Uno de los argumentos más usados en la teología para mostrar que Jesús es el Mesías es el cumplimiento de las profecías del Antiguo Testamento. Jesús fue el primero en utilizar esta prueba al presentarse ante el pueblo judío como el enviado de Dios. San Pablo lo resume en una fórmula muy expresiva: «Todas las promesas de Dios han alcanzado su sí en él» (2 Cor 1,20). Digamos, además, que la palabra «cumplimiento» no significa la realización al pie de la letra de lo que los profetas anunciaron. Jesús dijo que no había venido a abolir la Ley y los Profetas, sino a darles su pleno cumplimiento, es decir, a llevar a plenitud lo que los profetas habían anunciado bajo el velo del misterio. En su obra Jesús de Nazaret, Benedicto XVI dice que Dios manifiesta su sobreabundancia en la persona de Jesús, pues nos da mucho más de lo que los profetas podían indicar desde la lejanía de su tiempo.
Un ejemplo de esta sobreabundancia aparece en el evangelio de hoy con la comparación entre el «maná» caído del cielo y el Pan vivo que da Jesús. Después de multiplicar los panes y los peces, Jesús hace un discurso para explicar el significado del milagro. Los judíos le recuerdan que sus antepasados comieron el maná caído del cielo, que era como una especie de harina que servía de alimento. La palabra hebrea «maná» significa «¿qué es esto?», expresión espontánea de los judíos al verlo por primera vez.
Jesús recoge este argumento para afirmar que no fue Moisés el que hizo caer del cielo el maná, sino su propio Padre. Pero añade algo esencialmente distinto: «El pan de Dios es el que baja del cielo y da vida al mundo. Yo soy el pan de vida. El que viene a mí no tendrá hambre, y el que cree en mí no tendrá jamás sed» (Jn 6,33-35). Partiendo del milagro del maná, Jesús se identifica a sí mismo, no con el maná, sino con el pan vivo que sacia el hambre y la sed de los hombres. Se explica así que cuando le preguntan a Jesús qué tienen que hacer para realizar las obras de Dios, les responda sencillamente: que crean en él. Jesús ha hecho el milagro con la finalidad de llevar a los judíos a la fe, y no tanto para saciar su hambre. Por eso les reprocha que le busquen por haberles saciado el hambre y no por ser él el alimento que sus almas necesitan.

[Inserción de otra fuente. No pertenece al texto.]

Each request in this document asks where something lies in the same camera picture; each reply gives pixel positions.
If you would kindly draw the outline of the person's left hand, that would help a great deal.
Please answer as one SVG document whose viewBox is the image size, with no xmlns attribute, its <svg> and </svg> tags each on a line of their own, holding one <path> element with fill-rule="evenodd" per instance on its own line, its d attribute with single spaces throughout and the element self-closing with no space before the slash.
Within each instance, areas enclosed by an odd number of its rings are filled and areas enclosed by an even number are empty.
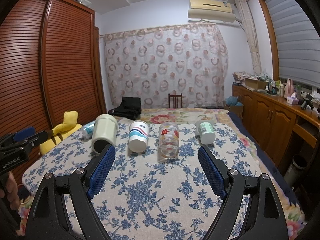
<svg viewBox="0 0 320 240">
<path fill-rule="evenodd" d="M 5 193 L 3 190 L 0 190 L 0 197 L 7 198 L 10 203 L 10 208 L 12 210 L 17 210 L 20 205 L 20 199 L 18 196 L 17 183 L 12 172 L 9 172 L 5 189 L 7 193 Z"/>
</svg>

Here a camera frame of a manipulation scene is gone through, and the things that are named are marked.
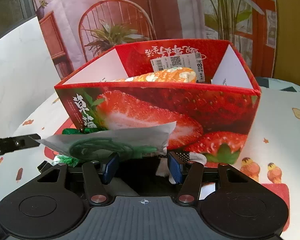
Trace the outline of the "printed room backdrop cloth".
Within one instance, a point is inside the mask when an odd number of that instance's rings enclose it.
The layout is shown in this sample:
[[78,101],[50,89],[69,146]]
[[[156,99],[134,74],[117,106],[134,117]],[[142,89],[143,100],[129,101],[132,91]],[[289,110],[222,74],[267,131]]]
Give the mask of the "printed room backdrop cloth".
[[228,40],[254,76],[271,77],[277,42],[275,0],[32,0],[52,61],[66,77],[128,41]]

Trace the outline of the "red strawberry cardboard box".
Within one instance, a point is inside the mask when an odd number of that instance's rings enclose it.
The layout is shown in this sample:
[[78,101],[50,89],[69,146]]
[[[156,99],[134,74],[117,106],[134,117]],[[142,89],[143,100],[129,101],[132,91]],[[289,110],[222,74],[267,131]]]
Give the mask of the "red strawberry cardboard box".
[[[113,82],[185,67],[196,83]],[[169,150],[203,154],[209,165],[235,164],[261,89],[229,41],[172,39],[116,45],[55,85],[77,128],[107,130],[176,122]]]

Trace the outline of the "patterned tablecloth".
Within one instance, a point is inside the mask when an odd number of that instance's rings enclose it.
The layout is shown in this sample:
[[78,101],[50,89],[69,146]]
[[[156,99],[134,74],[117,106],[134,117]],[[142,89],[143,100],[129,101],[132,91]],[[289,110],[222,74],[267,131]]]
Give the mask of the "patterned tablecloth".
[[[271,80],[262,89],[260,105],[239,159],[259,165],[259,182],[290,201],[290,224],[284,239],[300,239],[300,90]],[[39,174],[48,160],[44,146],[0,157],[0,200]]]

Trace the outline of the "green mesh net bag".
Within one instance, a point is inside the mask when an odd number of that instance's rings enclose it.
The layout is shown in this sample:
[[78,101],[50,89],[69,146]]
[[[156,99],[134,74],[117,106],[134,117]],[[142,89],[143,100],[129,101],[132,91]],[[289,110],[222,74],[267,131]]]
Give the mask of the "green mesh net bag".
[[111,137],[105,138],[85,138],[76,142],[70,142],[66,151],[56,151],[57,163],[66,163],[71,167],[76,167],[85,161],[103,161],[112,153],[118,153],[123,160],[141,159],[152,155],[166,155],[166,146],[133,146],[126,142],[114,141]]

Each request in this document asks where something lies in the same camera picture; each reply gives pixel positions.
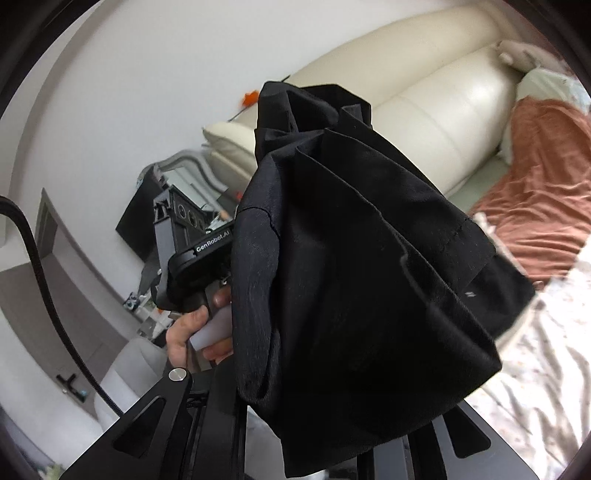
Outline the person's left hand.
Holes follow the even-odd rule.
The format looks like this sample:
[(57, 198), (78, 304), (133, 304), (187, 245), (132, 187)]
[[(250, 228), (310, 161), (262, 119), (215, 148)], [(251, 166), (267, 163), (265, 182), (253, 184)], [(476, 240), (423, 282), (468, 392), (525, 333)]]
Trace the person's left hand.
[(233, 354), (231, 337), (224, 338), (198, 352), (189, 344), (189, 339), (207, 324), (207, 307), (180, 316), (166, 331), (167, 359), (172, 368), (183, 368), (190, 372), (199, 370), (198, 361), (204, 359), (215, 364), (221, 363)]

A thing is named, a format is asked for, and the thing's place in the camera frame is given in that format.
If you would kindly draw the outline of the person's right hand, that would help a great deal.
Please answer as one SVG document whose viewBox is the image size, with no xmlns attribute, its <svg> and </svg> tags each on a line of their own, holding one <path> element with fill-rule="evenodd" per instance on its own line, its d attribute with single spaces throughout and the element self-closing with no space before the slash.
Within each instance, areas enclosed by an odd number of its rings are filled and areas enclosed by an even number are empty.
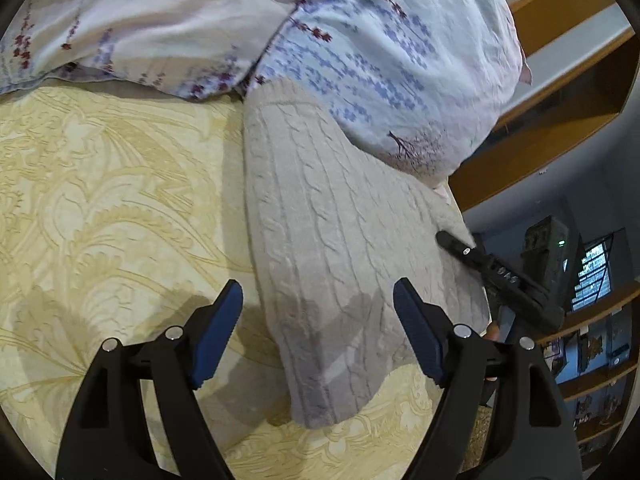
<svg viewBox="0 0 640 480">
<path fill-rule="evenodd" d="M 483 338 L 492 342 L 501 342 L 501 330 L 497 322 L 491 322 L 488 325 Z"/>
</svg>

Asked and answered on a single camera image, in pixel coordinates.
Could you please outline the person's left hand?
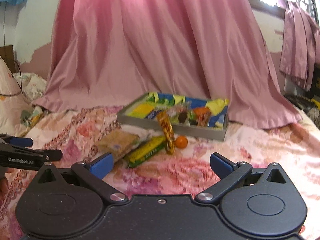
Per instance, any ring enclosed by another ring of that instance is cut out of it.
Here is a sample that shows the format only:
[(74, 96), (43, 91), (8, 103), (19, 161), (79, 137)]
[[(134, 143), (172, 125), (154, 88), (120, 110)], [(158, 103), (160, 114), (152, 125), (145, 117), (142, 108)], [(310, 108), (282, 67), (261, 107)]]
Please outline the person's left hand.
[(0, 170), (0, 178), (1, 178), (0, 188), (1, 188), (1, 193), (3, 193), (3, 194), (7, 194), (7, 192), (8, 192), (8, 180), (5, 177), (5, 175), (7, 173), (12, 173), (12, 172), (14, 172), (13, 168), (1, 167), (1, 170)]

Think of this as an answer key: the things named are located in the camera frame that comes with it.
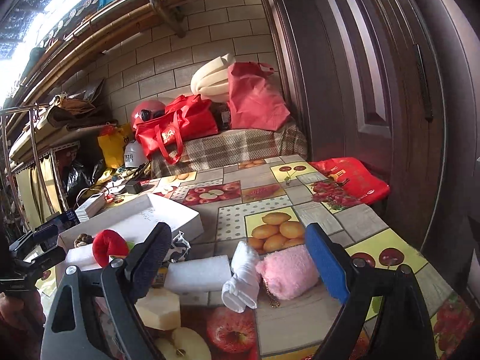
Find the person's left hand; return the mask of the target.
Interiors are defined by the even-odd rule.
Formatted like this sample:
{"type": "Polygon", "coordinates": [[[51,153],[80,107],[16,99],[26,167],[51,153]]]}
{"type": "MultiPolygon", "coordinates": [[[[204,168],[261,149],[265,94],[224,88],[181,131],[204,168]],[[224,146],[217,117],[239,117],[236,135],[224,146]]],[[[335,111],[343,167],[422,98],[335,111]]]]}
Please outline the person's left hand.
{"type": "Polygon", "coordinates": [[[39,359],[41,338],[32,335],[24,311],[27,306],[43,325],[46,317],[38,291],[24,292],[21,298],[1,293],[1,359],[39,359]]]}

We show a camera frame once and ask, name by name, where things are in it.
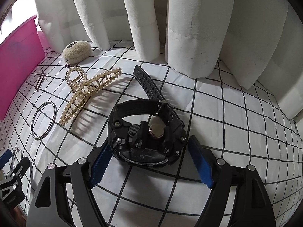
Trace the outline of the large silver bangle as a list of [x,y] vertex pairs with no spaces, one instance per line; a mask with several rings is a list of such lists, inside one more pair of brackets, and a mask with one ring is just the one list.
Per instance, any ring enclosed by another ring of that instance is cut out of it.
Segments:
[[50,133],[56,119],[57,108],[53,101],[42,103],[35,111],[30,132],[34,140],[42,140]]

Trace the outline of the black digital wrist watch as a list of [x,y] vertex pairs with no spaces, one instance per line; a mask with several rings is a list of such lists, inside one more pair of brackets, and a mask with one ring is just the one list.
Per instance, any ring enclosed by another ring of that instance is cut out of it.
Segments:
[[[172,165],[185,147],[184,122],[142,67],[135,66],[134,77],[148,99],[128,100],[113,107],[108,121],[108,143],[113,155],[138,166]],[[159,117],[164,127],[147,121],[132,124],[124,120],[134,115]]]

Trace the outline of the pearl hair claw clip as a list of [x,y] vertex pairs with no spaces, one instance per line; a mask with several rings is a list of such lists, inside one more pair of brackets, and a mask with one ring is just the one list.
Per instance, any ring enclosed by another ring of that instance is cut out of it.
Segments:
[[121,68],[114,68],[88,78],[83,68],[78,66],[69,67],[65,75],[65,82],[71,88],[72,97],[63,109],[59,124],[64,126],[75,118],[91,96],[109,86],[121,74]]

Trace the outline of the white black grid tablecloth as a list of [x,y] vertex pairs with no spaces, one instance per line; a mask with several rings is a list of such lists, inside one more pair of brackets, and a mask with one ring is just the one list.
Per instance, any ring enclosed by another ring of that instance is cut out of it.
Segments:
[[[80,63],[88,77],[114,68],[121,76],[89,99],[80,113],[65,126],[60,115],[72,96],[64,78],[61,54],[51,49],[28,75],[1,121],[1,151],[15,151],[14,163],[24,156],[31,169],[23,177],[26,198],[20,204],[28,213],[33,194],[49,163],[65,166],[86,157],[107,138],[109,114],[117,103],[145,99],[133,75],[141,66],[165,99],[183,120],[187,136],[230,165],[254,165],[265,184],[277,226],[285,226],[302,200],[302,139],[294,120],[288,119],[274,95],[262,84],[245,90],[223,61],[201,79],[178,73],[163,55],[151,62],[140,61],[131,41],[117,40],[110,49],[96,46]],[[46,73],[35,90],[41,71]],[[30,125],[44,102],[56,104],[56,119],[48,136],[34,140]],[[188,150],[171,166],[140,168],[112,158],[101,182],[92,190],[109,226],[194,226],[210,191],[200,181]]]

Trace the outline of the dark rectangular hair clip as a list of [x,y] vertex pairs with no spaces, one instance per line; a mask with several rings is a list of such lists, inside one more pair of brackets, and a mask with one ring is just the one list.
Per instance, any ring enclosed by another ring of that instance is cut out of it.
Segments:
[[46,73],[44,72],[44,70],[42,70],[41,73],[40,73],[40,75],[39,75],[38,81],[37,81],[37,83],[35,85],[35,90],[36,91],[40,90],[40,87],[41,87],[41,85],[42,85],[42,83],[43,83],[44,80],[47,81],[47,82],[49,82],[49,80],[47,79]]

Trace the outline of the pink plastic storage bin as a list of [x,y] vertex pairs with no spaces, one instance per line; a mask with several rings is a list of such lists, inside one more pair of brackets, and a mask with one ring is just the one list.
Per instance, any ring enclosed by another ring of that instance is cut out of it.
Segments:
[[36,15],[19,25],[1,43],[1,120],[31,71],[45,58]]

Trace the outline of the beige fluffy pouch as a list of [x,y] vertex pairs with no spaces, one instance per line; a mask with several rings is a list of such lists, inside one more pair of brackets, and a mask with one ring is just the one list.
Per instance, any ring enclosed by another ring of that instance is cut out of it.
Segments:
[[62,57],[67,64],[74,65],[87,59],[91,52],[91,46],[87,41],[78,40],[65,47]]

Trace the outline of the white curtain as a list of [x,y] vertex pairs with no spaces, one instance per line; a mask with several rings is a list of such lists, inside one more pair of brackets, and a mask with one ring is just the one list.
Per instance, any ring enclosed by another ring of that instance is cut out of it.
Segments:
[[302,15],[291,0],[35,0],[56,52],[75,40],[108,50],[132,40],[142,61],[165,59],[191,78],[222,59],[238,84],[261,82],[288,118],[302,113]]

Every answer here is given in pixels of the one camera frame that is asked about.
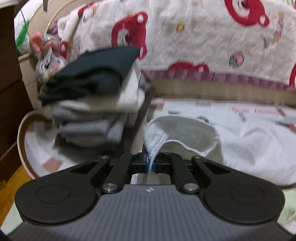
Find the white quilt red bear print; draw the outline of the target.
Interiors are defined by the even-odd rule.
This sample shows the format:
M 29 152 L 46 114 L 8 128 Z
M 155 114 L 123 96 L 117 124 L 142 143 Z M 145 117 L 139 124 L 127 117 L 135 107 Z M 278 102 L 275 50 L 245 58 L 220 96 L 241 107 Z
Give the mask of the white quilt red bear print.
M 288 1 L 95 1 L 57 22 L 72 61 L 86 51 L 137 46 L 151 76 L 295 90 L 295 8 Z

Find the white terry cloth garment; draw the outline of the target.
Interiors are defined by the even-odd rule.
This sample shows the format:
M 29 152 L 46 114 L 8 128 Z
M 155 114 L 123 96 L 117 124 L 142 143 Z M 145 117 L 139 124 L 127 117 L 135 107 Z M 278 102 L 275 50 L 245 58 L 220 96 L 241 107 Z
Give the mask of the white terry cloth garment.
M 144 129 L 151 163 L 160 151 L 197 154 L 278 186 L 295 184 L 295 133 L 268 120 L 237 114 L 163 115 Z

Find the dark navy folded garment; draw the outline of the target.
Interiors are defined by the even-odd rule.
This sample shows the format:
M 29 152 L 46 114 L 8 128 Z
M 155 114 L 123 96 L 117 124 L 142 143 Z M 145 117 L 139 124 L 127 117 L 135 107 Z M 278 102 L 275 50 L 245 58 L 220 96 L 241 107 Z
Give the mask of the dark navy folded garment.
M 86 51 L 51 77 L 38 99 L 46 106 L 91 95 L 117 94 L 139 54 L 137 46 Z

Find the grey folded garments stack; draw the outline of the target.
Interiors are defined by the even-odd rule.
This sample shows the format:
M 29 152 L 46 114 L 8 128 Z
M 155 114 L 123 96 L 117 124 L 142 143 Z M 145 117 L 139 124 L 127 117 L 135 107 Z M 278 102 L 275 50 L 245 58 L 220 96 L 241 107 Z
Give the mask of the grey folded garments stack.
M 138 110 L 122 113 L 83 112 L 63 106 L 54 107 L 51 111 L 53 124 L 57 129 L 56 142 L 75 145 L 80 148 L 97 148 L 121 143 L 125 128 L 133 128 Z

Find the dark wooden cabinet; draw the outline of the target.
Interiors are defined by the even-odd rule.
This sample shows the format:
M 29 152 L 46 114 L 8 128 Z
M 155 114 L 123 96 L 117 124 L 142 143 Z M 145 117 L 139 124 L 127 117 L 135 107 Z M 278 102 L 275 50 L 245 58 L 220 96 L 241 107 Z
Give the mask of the dark wooden cabinet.
M 15 6 L 1 8 L 1 186 L 21 165 L 16 146 L 18 128 L 31 111 L 15 45 Z

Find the grey pink plush toy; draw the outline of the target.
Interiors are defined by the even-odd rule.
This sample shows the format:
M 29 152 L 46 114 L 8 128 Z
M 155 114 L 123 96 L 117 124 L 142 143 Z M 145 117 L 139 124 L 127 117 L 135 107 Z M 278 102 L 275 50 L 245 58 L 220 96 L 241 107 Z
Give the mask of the grey pink plush toy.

Es evidente que el hambre y la sed que sacia Jesús pertenece al orden del espíritu y no al material. El hombre es un sed hambriento y sediente de verdades eternas y, sobre todo, de la vida eterna más allá de la muerte. De ahí el calificativo que se da a sí mismo en el discurso: «El pan de Dios es el que baja del cielo y da vida al mundo […] yo soy el pan de vida». Esta afirmación tan absoluta desconcertó a sus oyentes. Y así como sus antepasados se preguntaron «¿qué es esto?» al ver el maná, ahora los oyentes de Jesús se decían ¿qué lenguaje es este? ¿Cómo podía un hombre hacer tales afirmaciones sobre sí mismo? Mientras Jesús se mantuviera en el ámbito material de dar de comer, la admiración aumentaba y querían hacerlo rey; pero cuando Jesús pasa al ámbito de lo espiritual y eterno, el escándalo está servido. Y, sin embargo, había realizado un milagro portentoso. Esta actitud revela la condición del hombre que reduce sus aspiraciones a saciarse de lo temporal y se olvida de lo definitivo y eterno. Se justifica, pues, que Jesús no quisiera hacer milagros cuando faltaba fe. Él no había venido como mesías a solucionar soluciona problemas materiales, sino para saciar al hombre del hambre y sed que, si se piensa un poco, representa la pobreza más radical del hombre, a saber, la que no puede superar con bienes y riquezas de este mundo, porque solo Dios tiene la capacidad de abrirle las puertas de la eternidad.